Computational Thinking and Coding in the Classroom: Views from a Novice

Computers are best at following lists of instructions, while we humans are best at critical and creative thinking, making decisions and judgements, and problem-solving.

I always have and always will adopt a critical stance toward new ideas, trends, and movements in the education world. Ideas must be tested and evaluated on their merit. I am skeptical of absolutes. The world is probably a bit too complex for absolutes, most of the time. “Only a Sith deals in absolutes.” I am unequivocally against any statement of the construction, “_______ is the new literacy.” Literacy is, and always will be, the “new”’ literacy. This is my own “absolute”. Skills, texts, and our ways of engaging with them change, true, and school systems must catch up. But we have not come far enough into the universal literacy era (and the era of ubiquitous texts) to take literacy for granted. I wrote down my thoughts about reading, writing, coding, and “absolutes” a few years back.

Enough has been written enthusiastically endorsing coding as as 21st century skill for all; on the flip side, enough has been written against coding for all. In Ontario, Brian Aspinall is perhaps our most passionate advocate for teaching kids to code. People like Mark Zuckerberg can strongly advocate for all kids learning to code, and he should. A balanced perspective from Wired is here. A piece by Andrew Robinson about the “coding obsession” is here.

Arguments for and against coding tend to focus on its utility, from a future job perspective, and, increasingly, its power as a way of thinking. This piece is about the latter. It describes a novice’s glimpse into the world of coding with blocks.

My own experiences consist of a lone programming course in the Pascal language in about 1993. I am not sure that I finished my program for my project (a Minesweeper clone, that the teacher gave the perhaps politically incorrect name “Drunkard’s Walk”.) I know I didn’t work hard enough to access the type of thinking I needed to do to excel at the work.

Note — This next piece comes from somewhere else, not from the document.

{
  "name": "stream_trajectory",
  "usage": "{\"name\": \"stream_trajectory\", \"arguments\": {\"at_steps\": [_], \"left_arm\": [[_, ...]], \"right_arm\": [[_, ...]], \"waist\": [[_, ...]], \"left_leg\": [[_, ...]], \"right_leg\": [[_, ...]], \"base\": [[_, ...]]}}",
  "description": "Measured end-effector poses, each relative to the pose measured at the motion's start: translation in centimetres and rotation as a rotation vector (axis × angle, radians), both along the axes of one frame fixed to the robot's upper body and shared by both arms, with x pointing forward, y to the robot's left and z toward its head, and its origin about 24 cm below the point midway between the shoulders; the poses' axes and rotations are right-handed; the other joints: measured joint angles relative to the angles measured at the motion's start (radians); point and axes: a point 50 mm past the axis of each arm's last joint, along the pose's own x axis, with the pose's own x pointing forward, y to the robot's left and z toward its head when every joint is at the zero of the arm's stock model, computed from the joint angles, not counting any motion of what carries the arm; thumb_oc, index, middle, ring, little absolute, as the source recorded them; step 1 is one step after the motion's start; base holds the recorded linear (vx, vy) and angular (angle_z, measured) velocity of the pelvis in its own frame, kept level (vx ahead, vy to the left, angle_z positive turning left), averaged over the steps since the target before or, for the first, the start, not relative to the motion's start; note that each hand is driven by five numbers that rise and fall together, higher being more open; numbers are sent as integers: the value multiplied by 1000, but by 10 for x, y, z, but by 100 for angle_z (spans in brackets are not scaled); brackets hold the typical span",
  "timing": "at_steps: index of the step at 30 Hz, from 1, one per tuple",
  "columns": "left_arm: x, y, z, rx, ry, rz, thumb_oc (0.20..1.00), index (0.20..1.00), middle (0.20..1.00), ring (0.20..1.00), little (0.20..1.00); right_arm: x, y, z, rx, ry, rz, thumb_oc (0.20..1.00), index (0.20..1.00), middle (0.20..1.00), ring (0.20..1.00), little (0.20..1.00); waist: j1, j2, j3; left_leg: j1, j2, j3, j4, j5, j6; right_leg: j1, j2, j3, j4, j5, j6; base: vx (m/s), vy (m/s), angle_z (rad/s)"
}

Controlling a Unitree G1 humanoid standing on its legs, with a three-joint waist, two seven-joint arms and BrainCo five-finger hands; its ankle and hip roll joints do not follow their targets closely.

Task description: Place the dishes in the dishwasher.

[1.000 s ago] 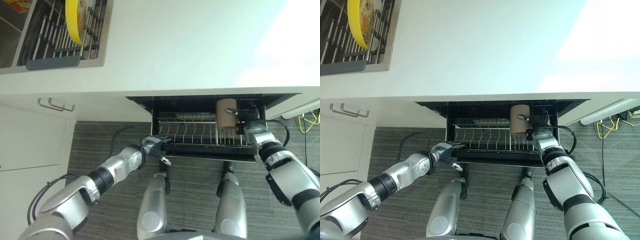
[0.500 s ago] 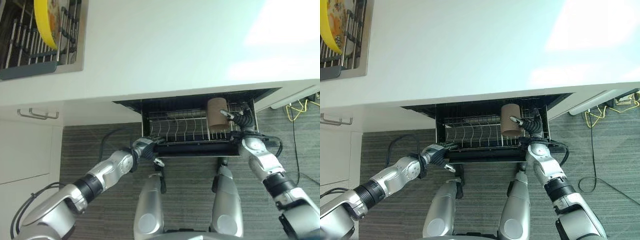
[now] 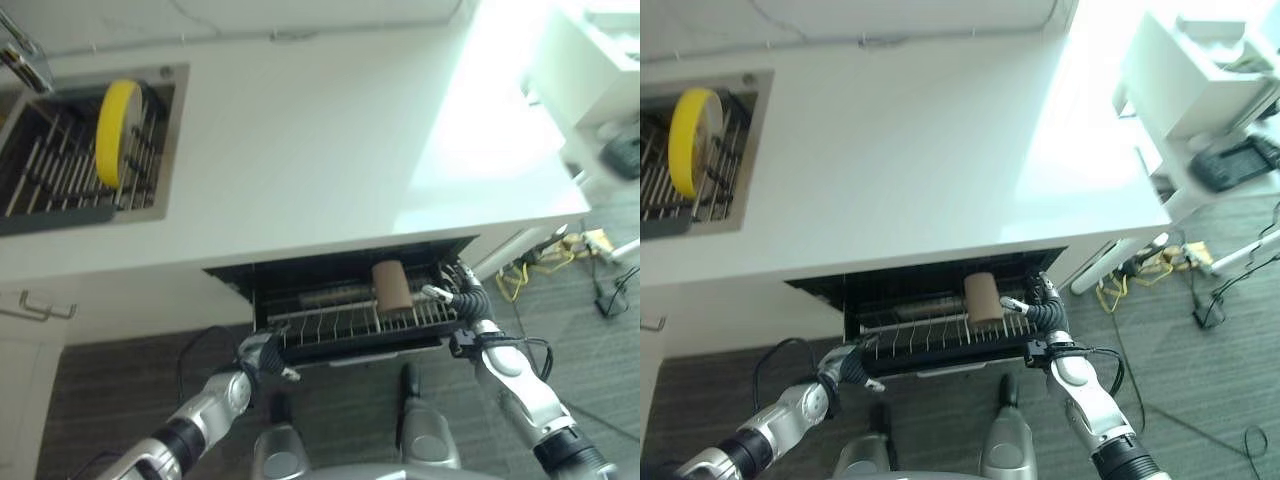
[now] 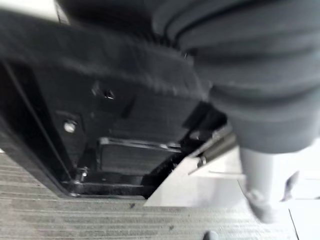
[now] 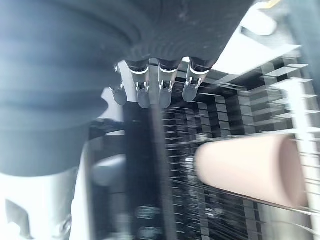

The type of thinking that computer scientists do might seem quite different from anything we do in day to day life (or in school), but Google’s Computational Thinking Course for Educators changed my mind.

As they describe it, computational thinking has four different categories:

1. Decomposition-breaking down data, processes, or problems into smaller, manageable parts.

2. Pattern recognition-observing patterns, trends, and regularities in data.

3. Abstraction-identifying the general principles that generate these patterns.

4. Algorithm Design-developing the step by step instructions for solving this and similar problems.

In Lorena Barba’s formulation, computational thinking is the thing that bridges the gap between computer and human endeavours.

Lorena Barba calls it:

“a source of power to do something and figure things out, in a dance between the computer and our thoughts.”

Computers are best at following lists of instructions, while we humans are best at critical and creative thinking, making decisions and judgements, and problem-solving.

This does not mean we want or need our students to be using computers all day to be computational thinkers. A child packing her backpack in the morning for school, purposefully choosing what will go in it, is thinking computationally. Following a recipe (or better yet, writing one), is thinking computationally. Selecting a math strategy to solve a problem in math class is thinking computationally. Reading, analyzing, and drawing conclusions from graphs are examples of thinking computationally. Recognizing patterns, like perhaps a simple ABAB pattern in Kindergarten made from loose parts, that’s computational thinking. Learning how to use the standard multiplication algorithm in math class, or even inventing your own? Computational thinking.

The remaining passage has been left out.